Aim of the exercise: In the records that follow, how many lines contain the word "left"? Give only that figure.

Records excerpted from a collection:
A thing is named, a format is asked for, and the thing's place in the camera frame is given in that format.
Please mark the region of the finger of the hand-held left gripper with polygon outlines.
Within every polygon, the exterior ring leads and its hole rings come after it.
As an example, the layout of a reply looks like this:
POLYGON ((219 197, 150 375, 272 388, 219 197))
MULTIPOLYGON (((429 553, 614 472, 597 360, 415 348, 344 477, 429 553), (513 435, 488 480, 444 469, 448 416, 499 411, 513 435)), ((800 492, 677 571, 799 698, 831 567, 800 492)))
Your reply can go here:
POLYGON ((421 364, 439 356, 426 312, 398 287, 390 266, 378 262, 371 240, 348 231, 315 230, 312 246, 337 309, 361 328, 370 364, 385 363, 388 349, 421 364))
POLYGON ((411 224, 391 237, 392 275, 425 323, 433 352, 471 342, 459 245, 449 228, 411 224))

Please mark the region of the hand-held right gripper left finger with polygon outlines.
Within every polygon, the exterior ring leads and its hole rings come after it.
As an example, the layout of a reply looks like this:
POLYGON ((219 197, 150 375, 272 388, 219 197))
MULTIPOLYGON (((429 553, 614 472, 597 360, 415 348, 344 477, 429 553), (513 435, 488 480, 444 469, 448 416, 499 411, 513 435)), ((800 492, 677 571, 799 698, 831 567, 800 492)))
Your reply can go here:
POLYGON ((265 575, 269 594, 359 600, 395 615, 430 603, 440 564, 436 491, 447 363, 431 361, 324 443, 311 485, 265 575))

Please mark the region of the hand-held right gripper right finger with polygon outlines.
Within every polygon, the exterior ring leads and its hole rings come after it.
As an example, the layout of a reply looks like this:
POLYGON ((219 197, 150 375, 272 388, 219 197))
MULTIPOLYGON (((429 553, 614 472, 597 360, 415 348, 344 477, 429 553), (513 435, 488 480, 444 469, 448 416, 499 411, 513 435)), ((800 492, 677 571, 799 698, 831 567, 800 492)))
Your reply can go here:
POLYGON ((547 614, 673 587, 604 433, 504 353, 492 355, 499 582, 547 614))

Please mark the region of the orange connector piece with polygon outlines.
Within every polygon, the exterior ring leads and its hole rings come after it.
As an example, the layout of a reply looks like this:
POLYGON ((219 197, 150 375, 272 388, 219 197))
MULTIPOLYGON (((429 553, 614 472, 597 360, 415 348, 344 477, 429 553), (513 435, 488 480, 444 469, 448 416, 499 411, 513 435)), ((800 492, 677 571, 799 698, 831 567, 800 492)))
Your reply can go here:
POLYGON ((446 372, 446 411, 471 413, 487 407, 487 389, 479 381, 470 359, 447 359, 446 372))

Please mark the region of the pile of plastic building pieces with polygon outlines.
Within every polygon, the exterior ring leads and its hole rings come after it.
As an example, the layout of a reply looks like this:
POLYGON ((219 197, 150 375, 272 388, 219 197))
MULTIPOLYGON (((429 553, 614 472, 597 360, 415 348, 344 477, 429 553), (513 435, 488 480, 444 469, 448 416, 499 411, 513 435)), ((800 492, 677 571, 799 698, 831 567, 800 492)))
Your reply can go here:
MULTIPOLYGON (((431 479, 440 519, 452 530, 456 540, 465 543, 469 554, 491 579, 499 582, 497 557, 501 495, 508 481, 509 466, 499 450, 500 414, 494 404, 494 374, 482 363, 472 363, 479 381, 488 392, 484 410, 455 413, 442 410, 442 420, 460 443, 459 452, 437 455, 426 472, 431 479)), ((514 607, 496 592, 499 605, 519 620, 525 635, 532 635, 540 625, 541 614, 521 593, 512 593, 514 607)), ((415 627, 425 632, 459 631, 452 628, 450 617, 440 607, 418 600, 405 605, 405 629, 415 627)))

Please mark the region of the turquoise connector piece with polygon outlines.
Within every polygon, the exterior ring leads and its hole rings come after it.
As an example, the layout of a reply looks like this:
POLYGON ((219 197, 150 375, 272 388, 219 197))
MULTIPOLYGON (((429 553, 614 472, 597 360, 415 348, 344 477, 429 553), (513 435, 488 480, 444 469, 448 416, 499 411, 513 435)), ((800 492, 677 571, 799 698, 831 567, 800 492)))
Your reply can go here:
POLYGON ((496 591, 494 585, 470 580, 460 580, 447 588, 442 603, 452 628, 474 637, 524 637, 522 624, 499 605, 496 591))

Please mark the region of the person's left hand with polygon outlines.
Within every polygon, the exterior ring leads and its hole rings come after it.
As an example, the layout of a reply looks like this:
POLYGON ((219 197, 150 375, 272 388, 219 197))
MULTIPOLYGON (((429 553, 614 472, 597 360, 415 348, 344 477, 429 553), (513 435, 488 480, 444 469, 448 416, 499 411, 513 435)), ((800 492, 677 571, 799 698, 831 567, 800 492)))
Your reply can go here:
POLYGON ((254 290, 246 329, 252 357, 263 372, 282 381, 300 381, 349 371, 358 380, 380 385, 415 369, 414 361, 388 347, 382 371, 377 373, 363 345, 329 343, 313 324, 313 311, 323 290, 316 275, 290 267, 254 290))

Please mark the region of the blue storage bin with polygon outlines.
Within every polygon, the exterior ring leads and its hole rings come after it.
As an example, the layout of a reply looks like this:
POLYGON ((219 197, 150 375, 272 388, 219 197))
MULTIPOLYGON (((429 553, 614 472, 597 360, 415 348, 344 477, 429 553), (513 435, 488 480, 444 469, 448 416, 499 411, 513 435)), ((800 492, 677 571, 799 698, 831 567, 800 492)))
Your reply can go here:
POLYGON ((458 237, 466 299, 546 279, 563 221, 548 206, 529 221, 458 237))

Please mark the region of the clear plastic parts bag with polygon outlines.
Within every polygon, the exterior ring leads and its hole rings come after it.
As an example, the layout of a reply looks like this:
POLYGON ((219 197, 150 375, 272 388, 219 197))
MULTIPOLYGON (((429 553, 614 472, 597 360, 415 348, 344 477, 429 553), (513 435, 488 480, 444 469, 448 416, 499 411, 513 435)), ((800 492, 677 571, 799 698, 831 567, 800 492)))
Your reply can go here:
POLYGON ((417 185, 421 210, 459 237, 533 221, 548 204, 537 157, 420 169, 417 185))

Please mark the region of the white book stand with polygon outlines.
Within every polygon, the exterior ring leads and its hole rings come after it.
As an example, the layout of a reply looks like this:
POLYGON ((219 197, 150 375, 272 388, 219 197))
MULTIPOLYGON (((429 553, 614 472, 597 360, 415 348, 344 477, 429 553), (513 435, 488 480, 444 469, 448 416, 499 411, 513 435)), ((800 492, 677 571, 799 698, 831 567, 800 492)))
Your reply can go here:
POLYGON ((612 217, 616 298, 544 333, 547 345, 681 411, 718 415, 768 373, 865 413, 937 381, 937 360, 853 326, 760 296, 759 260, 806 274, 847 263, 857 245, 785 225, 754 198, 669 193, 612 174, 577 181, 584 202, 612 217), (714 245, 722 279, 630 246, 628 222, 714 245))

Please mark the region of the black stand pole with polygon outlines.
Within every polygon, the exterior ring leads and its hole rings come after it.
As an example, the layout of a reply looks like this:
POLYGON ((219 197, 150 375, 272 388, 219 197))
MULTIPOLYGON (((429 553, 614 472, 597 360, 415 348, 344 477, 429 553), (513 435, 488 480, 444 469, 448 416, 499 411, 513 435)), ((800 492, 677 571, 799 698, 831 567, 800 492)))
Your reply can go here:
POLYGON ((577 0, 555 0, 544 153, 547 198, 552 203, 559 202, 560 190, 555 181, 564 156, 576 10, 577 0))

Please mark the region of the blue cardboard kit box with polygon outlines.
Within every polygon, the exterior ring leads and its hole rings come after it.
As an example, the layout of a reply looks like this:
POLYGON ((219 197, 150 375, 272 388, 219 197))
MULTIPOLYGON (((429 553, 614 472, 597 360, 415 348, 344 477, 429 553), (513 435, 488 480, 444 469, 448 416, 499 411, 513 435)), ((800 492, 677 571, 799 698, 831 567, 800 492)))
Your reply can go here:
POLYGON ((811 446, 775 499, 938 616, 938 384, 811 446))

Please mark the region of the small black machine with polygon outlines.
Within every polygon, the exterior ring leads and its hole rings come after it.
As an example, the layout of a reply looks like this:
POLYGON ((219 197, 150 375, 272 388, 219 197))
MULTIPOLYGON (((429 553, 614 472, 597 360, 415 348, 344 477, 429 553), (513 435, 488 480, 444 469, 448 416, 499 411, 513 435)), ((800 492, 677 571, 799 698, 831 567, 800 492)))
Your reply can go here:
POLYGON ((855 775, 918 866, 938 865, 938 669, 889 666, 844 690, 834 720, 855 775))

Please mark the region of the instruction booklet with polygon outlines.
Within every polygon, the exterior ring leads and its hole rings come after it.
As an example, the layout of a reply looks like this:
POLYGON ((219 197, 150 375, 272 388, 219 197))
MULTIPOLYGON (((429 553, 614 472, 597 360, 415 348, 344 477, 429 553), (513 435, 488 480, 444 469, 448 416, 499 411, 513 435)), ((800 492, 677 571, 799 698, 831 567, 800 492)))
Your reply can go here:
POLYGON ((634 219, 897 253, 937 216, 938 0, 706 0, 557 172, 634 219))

Completed task: 3